Las puertas del cielo

Agosto, el cielo desprotegido y la piedra de las tumbas tan ardiente que cocinaba a fuego lento las carcasas humanas que contenían. El jardinero daba tirones fuertes a la larguísima manguera, intentando desenchancharla de algún sitio que no veía. Desistió de la solución violenta y siguió la goma verde limón entre las lápidas de mármol fino y duradero; las rocas erosionadas, condenadas a desaparecer antes que los huesos; cruces humildes bajo la sombra de ángeles sobreactuando, pagados de sí mismos; mausoleos junto a varias generaciones de una familia apiladas unas encima de las otras, como una torre de jenga subterránea: si retiras al tatarabuelo, todos se derrumban y caen en el infierno.

La manguera estaba pinzada y enrollada en un crucifijo sobrio que no subía por encima de las rodillas del jardinero. Era la cabecera de la pequeña losa que resguardaba el último descanso de Fulanita de Tal, y tenía una diminuta fotografía donde la difunta en blanco y negro miraba socarrona al trabajador. Este volvió a dar un tirón, con idéntico resultado.

De pronto creyó percibir un bamboleo en la cruz y se asustó. Mejor abandonar la teoría de la fuerza bruta, no fuera a ser que arrancara la baliza espiritual de Fulanita. Aflojó la serpiente artificial para ampliar el lazo y poder sacarla, pero el problema era grave y él muy manazas. Nada. Ahí seguía.

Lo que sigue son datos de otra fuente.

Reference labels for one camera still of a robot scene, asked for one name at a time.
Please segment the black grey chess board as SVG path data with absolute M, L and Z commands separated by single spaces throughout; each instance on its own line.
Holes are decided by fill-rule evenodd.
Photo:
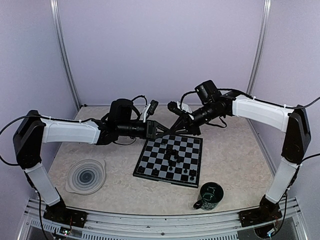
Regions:
M 166 135 L 146 140 L 133 176 L 152 181 L 198 188 L 203 139 L 185 135 Z

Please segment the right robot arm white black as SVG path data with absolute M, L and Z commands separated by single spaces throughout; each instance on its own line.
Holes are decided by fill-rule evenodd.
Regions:
M 191 110 L 179 101 L 171 101 L 167 107 L 178 115 L 170 130 L 177 134 L 200 135 L 200 126 L 218 117 L 235 116 L 272 126 L 285 134 L 281 161 L 273 182 L 262 197 L 259 206 L 239 212 L 243 227 L 274 221 L 282 217 L 279 202 L 295 182 L 304 156 L 311 142 L 306 108 L 278 105 L 257 99 L 239 90 L 227 90 L 225 94 L 207 80 L 197 87 L 202 107 Z

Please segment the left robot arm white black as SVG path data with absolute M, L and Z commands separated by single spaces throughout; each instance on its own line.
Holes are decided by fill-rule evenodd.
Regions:
M 16 162 L 24 170 L 29 184 L 37 190 L 46 204 L 43 217 L 67 224 L 86 218 L 83 211 L 67 208 L 59 192 L 53 186 L 42 165 L 43 143 L 71 142 L 104 146 L 114 143 L 120 136 L 155 140 L 171 131 L 147 117 L 154 114 L 158 102 L 153 100 L 140 113 L 130 99 L 120 98 L 111 103 L 109 112 L 101 119 L 89 118 L 84 121 L 57 119 L 42 116 L 31 110 L 13 135 Z

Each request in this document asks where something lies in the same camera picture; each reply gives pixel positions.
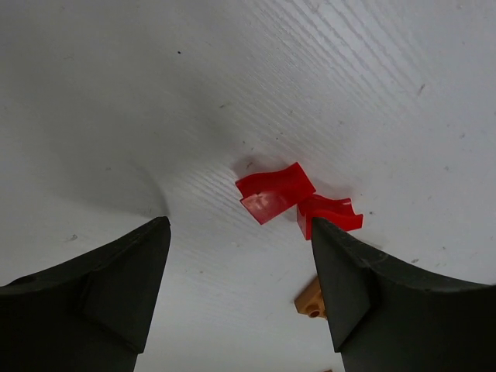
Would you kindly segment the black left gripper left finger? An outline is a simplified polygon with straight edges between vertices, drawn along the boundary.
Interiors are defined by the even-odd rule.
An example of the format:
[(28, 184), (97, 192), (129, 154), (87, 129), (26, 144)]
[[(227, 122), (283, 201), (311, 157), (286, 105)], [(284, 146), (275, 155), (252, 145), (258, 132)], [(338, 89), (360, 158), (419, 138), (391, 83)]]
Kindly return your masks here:
[(165, 216), (1, 288), (3, 371), (132, 371), (171, 241)]

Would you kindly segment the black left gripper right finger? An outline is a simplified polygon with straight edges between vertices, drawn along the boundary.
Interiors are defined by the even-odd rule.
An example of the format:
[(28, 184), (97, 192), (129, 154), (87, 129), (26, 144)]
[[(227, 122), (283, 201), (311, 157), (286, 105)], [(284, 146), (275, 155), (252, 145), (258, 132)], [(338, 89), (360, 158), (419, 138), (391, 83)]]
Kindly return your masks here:
[(424, 270), (324, 219), (312, 250), (347, 371), (493, 371), (495, 288)]

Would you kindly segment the orange-brown long lego plate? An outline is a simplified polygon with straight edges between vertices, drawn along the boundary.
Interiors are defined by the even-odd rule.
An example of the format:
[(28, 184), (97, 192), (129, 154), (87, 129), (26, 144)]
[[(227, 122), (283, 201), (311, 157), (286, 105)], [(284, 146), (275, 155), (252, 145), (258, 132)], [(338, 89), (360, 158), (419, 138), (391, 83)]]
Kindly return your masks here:
[(315, 277), (295, 298), (294, 306), (300, 315), (306, 315), (311, 319), (327, 319), (318, 277)]

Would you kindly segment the red curved lego piece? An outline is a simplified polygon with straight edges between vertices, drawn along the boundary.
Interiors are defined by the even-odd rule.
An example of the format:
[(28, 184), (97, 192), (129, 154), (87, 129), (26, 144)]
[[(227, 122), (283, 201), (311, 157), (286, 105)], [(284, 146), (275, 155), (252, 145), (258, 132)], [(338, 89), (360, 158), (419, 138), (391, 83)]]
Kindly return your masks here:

Miró hacia un extremo. La boca había quedado lejos, a quince kilómetros a vuelo de vago. La respuesta, entonces, era ir hasta el grifo, que estaba más cerca, y desenchufarla para desfacer el entuerto.

Cerca, en la avenida principal del cementerio, el cortejo fúnebre de Don Ese Caballero arrastraba los pies y la barbilla. Había sido una presencia amable y su entorno lo echaría mucho de menos. Dicen que cuando alguien muere una media de cien personas se ven directamente afectadas: la ausencia de aquel hombre la notarían al menos tres centenares, porque era callado y siempre sonreía, y todos queremos tener a alguien así a nuestro lado.

Detrás del horrendo coche de la funeraria marchaba la viuda, menos triste que los demás porque presentía que pronto volverían a verse. Después venían los dos hijos y varios nietos que observaban el ataúd a través de las ventanillas, pulcras y frías a pesar del verano sofocante que les envolvía. Les habían dicho que meterían al abuelo en un nicho y, aunque recreaban el concepto una y otra vez en sus cabezas, no se veían preparados para presenciar algo así. Qué extraño observar cómo emparedan en un agujero tan pequeño a quien hacía dos tardes te había dado dinero para papadeltas y un beso; no era para nada lo que uno se imaginaba como puerta del cielo.

Y, de repente, llovió.

Una película fina refrescó el ambiente y nadie se quejó. Estaría bueno.

al jardinero se le había roto el grifo, a saber cómo, y un géiser disparaba un chorro sin pretensiones al celeste de arriba.

Se empañaron las gafas de quines no sabían llorar y hubo risas disimuladas: estaban encantados siendo regados con cariño. Tal vez se trataba de un regalo de Don Caballero, siempre tan atento y buscando agradar.

Liado con la goma, empapado hasta el tuétano y visiblemente apurado, el jardinero echaba su cuerpo sobre el caño de agua como un soldado heróico haría con una granada a punto de estallar junto a sus compañeros. si bien la corte plañidera disfrutaba de lo lindo con la llovizna, él pensaba que acababa de perder su trabajo por semejante falta de respeto hacia los muertos.

Echó mano a una llave inglesa cercana, por si le servía para algo, pero le interrumpió una voz alegre:

“No, no, déjelo usted. Se está fresquito así”. Era la viuda, que se había aproximado para enjuagarse las manos y la cara. Luego señaló el coche. “Además, a mi marido le entusiasman los arcoiris”.

Y, efectivamente, allí estaba la ilusión multicolor, recibiendo a la comitiva bajo su curva. No era un arco perfecto, parecía más bien una lámina doblada, más ancha por un lado y poco conseguida por el otro, pero cumplía a la perfección su papel de alegoría, y eso es todo lo que se puede exigir de algo.